D’autres complications peuvent entraîner une baisse de vision : un oedème maculaire cystoïde, une membrane épirétinienne ou une opacification de la capsule postérieure6. L’oedème maculaire cystoïde peut être traité en premier lieu par des corticoïdes locaux et des anti-inflammatoires non stéroïdiens. Si le patient ne réagit pas, nous recommandons alors d’administrer une injection sous-ténonienne de triamcinolone (jusqu’à 40 mg dans 1 ml) ou des corticoïdes par voie intravitréenne. Les complications tardives, telles que la formation d’une épaisse membrane épirétinienne, peuvent entraîner un plissement important et une détérioration de la vision. Vous pouvez orienter ces patients vers un spécialiste de chirurgie vitréorétinienne qui pourra réaliser un pelage de la membrane épirétinienne. La survenue d’une membrane cyclitique et d’une hypotonie postopératoires requiert une vitrectomie par la pars plana et une membranectomie. L’opacification capsulaire postérieure est une autre complication tardive ; elle pourra être prise en charge par une capsulotomie au laser YAG plusieurs mois après la première intervention, une fois l’inflammation jugulée.

Lorsque l’on opère une cataracte post-uvéitique chez l’enfant, la présence d’une amblyopie et d’une inflammation récalcitrante peuvent entraîner un mauvais résultat visuel.

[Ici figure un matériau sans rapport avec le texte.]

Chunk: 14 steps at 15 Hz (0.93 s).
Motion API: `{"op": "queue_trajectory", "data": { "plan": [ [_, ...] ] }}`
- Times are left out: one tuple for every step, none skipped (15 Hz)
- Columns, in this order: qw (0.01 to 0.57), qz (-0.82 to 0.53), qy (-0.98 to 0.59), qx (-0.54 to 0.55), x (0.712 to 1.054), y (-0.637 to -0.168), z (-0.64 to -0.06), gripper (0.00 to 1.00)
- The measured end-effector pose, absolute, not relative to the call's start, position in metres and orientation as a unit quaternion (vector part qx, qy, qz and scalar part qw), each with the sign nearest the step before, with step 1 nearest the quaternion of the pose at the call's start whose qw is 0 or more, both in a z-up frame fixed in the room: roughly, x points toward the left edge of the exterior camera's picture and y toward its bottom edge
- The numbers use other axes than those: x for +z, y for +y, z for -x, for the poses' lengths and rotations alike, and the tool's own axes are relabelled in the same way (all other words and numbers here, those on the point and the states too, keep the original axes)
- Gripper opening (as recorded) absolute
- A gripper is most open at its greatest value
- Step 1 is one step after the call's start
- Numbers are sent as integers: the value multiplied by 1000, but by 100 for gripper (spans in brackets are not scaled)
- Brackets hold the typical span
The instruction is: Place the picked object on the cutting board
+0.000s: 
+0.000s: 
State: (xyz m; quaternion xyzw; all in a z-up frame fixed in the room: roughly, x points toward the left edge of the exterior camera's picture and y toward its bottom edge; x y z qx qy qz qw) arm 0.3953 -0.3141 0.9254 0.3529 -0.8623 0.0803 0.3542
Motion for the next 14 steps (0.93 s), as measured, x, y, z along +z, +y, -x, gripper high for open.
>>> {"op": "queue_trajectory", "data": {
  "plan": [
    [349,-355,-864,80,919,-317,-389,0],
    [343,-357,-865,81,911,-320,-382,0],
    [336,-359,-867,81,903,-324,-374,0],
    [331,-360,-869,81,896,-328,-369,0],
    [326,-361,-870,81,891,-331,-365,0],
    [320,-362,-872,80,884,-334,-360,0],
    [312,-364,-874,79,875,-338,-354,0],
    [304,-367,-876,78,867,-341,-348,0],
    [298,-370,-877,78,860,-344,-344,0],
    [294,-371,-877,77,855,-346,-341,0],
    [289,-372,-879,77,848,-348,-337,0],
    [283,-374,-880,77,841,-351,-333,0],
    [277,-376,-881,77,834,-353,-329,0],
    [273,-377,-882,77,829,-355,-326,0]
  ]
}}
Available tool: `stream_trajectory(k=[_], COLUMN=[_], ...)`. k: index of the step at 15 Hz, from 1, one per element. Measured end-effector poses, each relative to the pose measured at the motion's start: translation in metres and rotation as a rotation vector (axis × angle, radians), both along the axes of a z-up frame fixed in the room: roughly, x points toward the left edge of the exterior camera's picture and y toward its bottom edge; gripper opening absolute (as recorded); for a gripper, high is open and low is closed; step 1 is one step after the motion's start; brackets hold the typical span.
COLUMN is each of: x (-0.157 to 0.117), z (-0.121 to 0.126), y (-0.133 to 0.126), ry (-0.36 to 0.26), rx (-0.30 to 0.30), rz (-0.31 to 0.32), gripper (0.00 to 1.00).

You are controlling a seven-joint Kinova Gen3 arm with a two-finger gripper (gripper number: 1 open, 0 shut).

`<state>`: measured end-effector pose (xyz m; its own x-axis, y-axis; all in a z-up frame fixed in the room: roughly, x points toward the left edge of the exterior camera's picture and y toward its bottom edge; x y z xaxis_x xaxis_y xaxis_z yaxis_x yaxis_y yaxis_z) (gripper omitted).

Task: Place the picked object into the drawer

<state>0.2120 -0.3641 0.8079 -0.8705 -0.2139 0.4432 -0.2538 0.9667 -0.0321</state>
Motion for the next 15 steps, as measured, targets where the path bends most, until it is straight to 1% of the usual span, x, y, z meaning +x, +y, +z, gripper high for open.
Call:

En conclusion, la prise en charge de la cataracte chez des patients présentant une uvéite est certes difficile, mais une bonne évaluation préopératoire et une bonne maîtrise de l’inflammation permettront cependant d’obtenir de bons résultats visuels. Communiquez avec le patient à chaque étape de la prise en charge ; expliquez-lui le pronostic visuel, les avantages et les inconvénients du traitement, ainsi que les facteurs de risque liés à l’intervention chirurgicale. Ceci contribuera à augmenter la satisfaction du patient, ce qui très important pour le chirurgien.

References

1 Bhargava R, Sharma SK, Chandra M, Kumar P, Arora Y. Comparison of Endothelial Cell Loss and Complications between Phacoemulsification and Manual Small Incision Cataract Surgery (SICS) in Uveitic Cataract. Nepal J Ophthalmol 2015;7(2):124-34.

2 Snyder ME. Cataract Surgery with Ciliary Sulcus Fixation of Intraocular Lenses in Patients with Uveitis. Am J Ophthalmol. 2000;130(2):257-8.

3 Leung TG, Lindsley K, Kuo IC. Types of intraocular lenses for cataract surgery in eyes with uveitis. Cochrane Database Syst Rev 2014;3:CD007284.

4 Kim WS, Kim KH. Uveitis Cataract. In: Challenges in Cataract Surgery 2016 (pp. 11-16). Springer, Berlin, Heidelberg.

5 Mehta S, Linton MM, Kempen JH. Outcomes of cataract surgery in patients with uveitis: a systematic review and meta-analysis. Am J Ophthalmol 2014;158(4):676-92.

6 Rahman I, Jones NP. Long-term results of cataract extraction with intraocular lens implantationin patients with uveitis. Eye 2005 2005;19(2):191-197.